How our converter works
The JPG is decoded by your browser and written out as a lossless PNG on an in-memory Canvas. No network round trip, no temporary upload, no server log. That matters for photographers handing off drafts, agencies routing client assets, and anyone under an NDA — the file never leaves the tab.
JPG vs PNG — what's the difference?
| Feature | JPG | PNG |
|---|---|---|
| Compression | Lossy — re-saving degrades | Lossless — safe to re-save forever |
| File size | Small | Larger, often by 3–10× |
| Transparency | None | Full alpha channel |
| Color fidelity | 8-bit, chroma-subsampled | 24-bit true color, optional alpha |
| Best for | Photos, sharing, web | Editing, design work, print prep |
Frequently asked questions
Will converting JPG to PNG restore the quality I lost?
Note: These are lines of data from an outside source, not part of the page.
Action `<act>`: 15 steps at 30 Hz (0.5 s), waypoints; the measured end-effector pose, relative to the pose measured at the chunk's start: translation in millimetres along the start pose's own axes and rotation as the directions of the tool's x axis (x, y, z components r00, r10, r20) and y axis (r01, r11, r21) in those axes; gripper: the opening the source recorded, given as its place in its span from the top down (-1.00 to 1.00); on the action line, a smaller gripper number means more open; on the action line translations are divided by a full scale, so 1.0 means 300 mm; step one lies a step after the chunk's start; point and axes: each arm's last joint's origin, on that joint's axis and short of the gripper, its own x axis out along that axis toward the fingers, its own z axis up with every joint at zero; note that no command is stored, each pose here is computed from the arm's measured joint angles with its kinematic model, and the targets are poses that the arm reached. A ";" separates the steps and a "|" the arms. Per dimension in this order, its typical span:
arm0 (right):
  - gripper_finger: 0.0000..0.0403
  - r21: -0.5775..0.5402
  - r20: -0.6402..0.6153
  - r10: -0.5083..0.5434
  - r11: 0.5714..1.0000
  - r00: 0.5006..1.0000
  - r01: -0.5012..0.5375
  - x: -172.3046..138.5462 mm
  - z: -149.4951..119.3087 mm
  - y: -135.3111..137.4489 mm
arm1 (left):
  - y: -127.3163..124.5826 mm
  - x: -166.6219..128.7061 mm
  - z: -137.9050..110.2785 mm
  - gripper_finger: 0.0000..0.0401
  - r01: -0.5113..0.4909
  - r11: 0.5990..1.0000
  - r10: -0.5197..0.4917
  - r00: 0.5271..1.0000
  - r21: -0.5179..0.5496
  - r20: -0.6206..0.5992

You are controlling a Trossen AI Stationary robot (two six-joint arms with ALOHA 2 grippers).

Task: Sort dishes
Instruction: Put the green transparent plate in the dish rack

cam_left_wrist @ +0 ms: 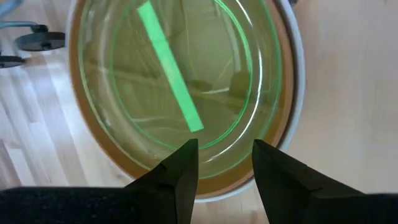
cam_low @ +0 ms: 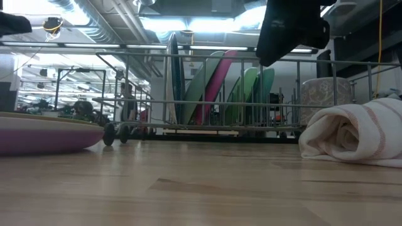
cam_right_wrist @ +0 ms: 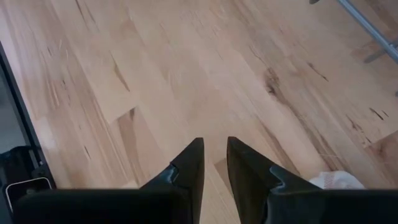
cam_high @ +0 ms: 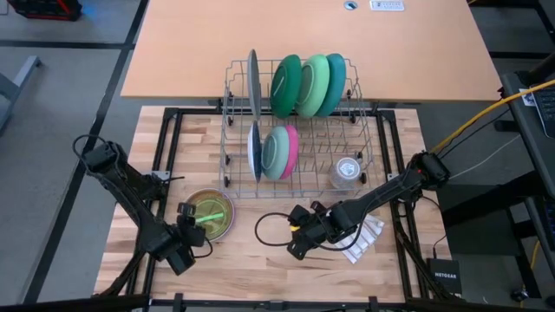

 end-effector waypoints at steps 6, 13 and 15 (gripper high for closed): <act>0.63 0.000 0.000 0.000 1.000 1.000 0.000 0.000 0.000 0.000 | -0.032 0.047 0.013 0.30 -0.041 0.999 0.042 0.998 0.028 -0.045; 0.63 -0.001 0.001 0.000 1.000 1.000 0.000 0.000 0.000 0.000 | -0.039 0.061 0.013 0.30 -0.060 0.998 0.061 0.996 0.023 -0.065; 0.63 -0.001 0.001 -0.001 1.000 1.000 0.001 0.000 0.000 0.000 | -0.036 0.058 0.011 0.30 -0.064 0.998 0.064 0.996 0.004 -0.068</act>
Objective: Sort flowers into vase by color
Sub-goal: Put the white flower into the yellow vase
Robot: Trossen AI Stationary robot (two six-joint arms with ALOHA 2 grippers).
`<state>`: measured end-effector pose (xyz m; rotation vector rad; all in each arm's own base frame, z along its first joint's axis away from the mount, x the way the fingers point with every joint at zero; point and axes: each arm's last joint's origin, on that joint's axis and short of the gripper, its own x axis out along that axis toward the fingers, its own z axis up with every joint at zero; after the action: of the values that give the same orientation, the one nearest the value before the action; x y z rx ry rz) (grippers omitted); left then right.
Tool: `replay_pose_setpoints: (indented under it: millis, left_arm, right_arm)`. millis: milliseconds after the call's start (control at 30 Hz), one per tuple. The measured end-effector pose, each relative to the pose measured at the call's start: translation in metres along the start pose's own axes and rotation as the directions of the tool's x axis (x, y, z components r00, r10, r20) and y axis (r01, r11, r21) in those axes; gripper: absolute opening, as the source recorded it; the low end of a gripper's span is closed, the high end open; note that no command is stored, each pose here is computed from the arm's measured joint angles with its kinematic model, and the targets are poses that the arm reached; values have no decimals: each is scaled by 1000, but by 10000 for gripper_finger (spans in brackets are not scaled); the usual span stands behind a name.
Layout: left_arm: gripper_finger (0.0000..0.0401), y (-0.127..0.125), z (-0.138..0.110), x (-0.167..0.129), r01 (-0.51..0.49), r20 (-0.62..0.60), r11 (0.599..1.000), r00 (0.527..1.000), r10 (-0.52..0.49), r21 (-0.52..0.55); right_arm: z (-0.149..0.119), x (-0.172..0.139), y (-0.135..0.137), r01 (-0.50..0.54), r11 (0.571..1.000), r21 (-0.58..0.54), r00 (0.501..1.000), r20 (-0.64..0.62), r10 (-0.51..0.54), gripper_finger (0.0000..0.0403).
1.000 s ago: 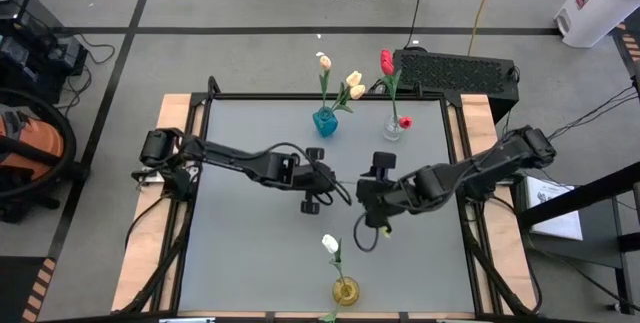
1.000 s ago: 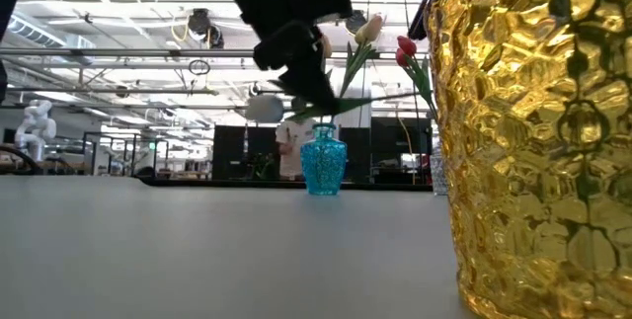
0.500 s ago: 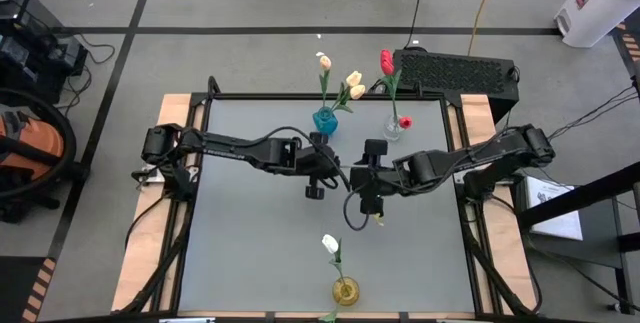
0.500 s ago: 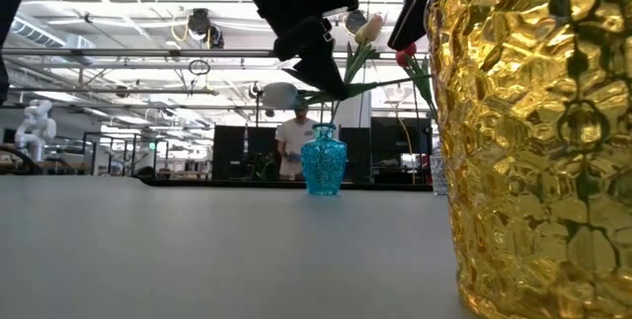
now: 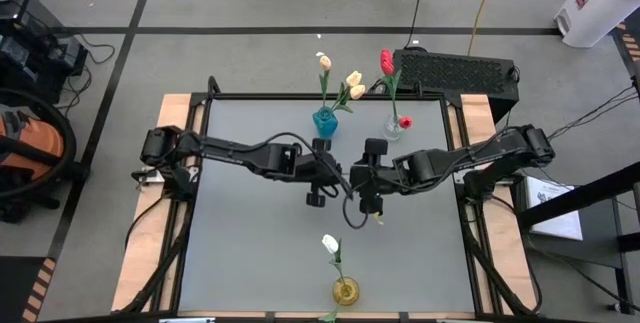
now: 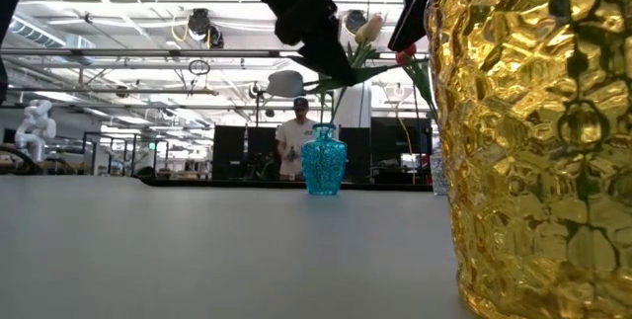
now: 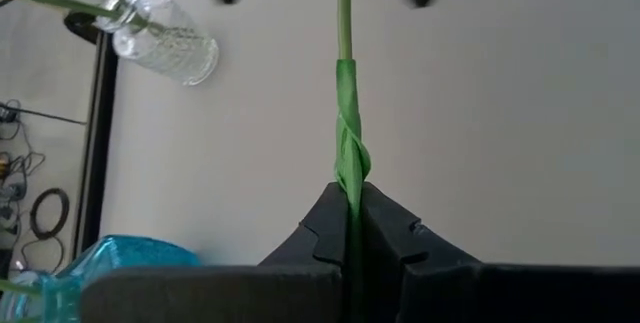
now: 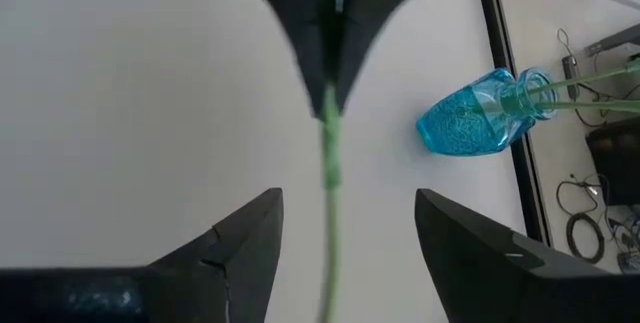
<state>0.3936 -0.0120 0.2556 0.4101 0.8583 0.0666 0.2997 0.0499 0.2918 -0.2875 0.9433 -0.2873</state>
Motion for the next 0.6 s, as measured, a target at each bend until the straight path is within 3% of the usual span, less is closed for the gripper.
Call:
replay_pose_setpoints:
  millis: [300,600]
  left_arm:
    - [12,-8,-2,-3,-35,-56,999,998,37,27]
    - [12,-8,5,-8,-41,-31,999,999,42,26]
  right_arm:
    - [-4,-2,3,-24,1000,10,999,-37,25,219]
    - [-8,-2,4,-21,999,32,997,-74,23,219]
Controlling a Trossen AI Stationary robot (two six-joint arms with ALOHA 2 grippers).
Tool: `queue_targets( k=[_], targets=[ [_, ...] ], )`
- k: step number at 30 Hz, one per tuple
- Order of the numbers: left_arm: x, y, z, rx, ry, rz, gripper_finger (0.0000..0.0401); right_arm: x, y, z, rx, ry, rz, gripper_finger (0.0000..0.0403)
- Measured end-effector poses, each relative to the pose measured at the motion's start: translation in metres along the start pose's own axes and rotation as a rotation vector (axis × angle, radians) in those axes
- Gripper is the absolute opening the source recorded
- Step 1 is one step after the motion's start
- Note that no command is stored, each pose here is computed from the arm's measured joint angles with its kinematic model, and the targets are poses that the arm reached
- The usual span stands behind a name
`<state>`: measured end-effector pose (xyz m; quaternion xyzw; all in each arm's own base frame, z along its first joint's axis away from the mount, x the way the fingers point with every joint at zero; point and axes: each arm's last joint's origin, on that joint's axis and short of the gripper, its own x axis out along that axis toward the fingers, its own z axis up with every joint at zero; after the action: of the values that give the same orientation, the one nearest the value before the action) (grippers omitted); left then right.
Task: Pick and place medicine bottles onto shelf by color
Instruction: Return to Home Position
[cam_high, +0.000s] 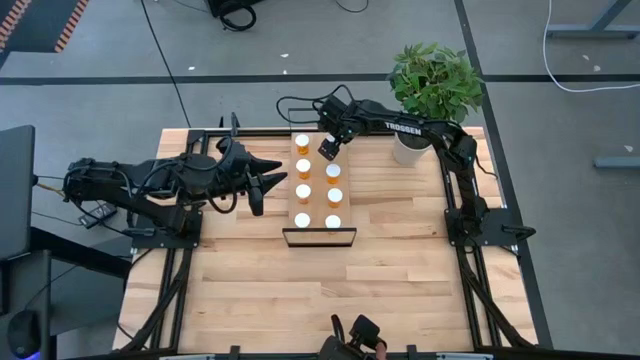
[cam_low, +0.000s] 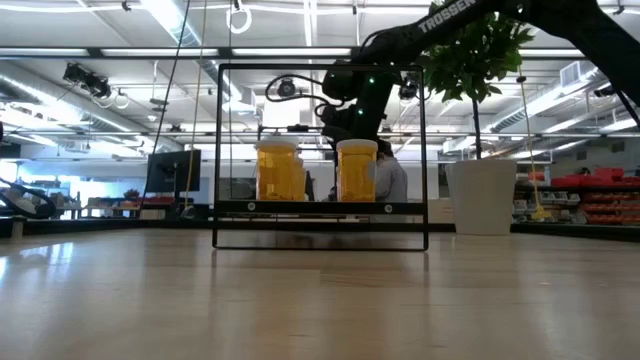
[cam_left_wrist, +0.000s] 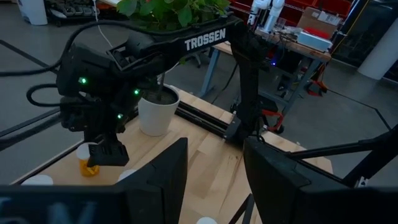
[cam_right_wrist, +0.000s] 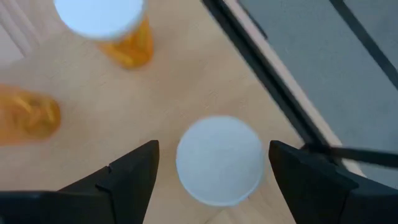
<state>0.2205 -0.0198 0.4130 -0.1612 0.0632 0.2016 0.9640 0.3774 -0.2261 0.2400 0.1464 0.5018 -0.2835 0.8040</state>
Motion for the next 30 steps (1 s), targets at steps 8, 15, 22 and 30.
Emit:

No. The JPG's compression is baked in — converting to PNG preserves whatever's already there but can't recover lost detail. The benefit is that further edits won't compound the loss.
Why is my PNG file so much bigger than the JPG?
PNG is lossless. Every pixel is stored exactly. Photographs with lots of detail and color gradients compress poorly in PNG — that's normal, not a bug.
When is converting JPG to PNG actually worth it?
When you're about to edit the image multiple times (each JPG save loses more quality), when you need transparency support for later compositing, or when a target platform specifically requires PNG.
Does my JPG's EXIF data carry over?
No. PNG doesn't support EXIF the same way JPG does. Camera metadata, GPS tags, and shooting info are dropped. Strip-before-share is often a feature, not a bug.
Can I convert multiple JPGs at once?
Yes. Drop or select several files and they convert in sequence. Over three files and a ZIP is offered for download.
Is the conversion reversible?
You can convert the PNG back to JPG later, but each JPG re-save introduces new compression. Keep the PNG as your editing master and export JPGs from it when needed.
About the JPG format
JPG (or JPEG) has been the default photo format since 1992. It achieves small file sizes through lossy compression tuned for human vision — our eyes are more sensitive to brightness than color, so JPG throws away color detail we won't miss. The downside is that each re-save compounds the loss, and there's no support for transparency. For any workflow involving multiple edits, compositing, or alpha channels, PNG is the better working format — convert once, edit freely, export back to JPG only at the end.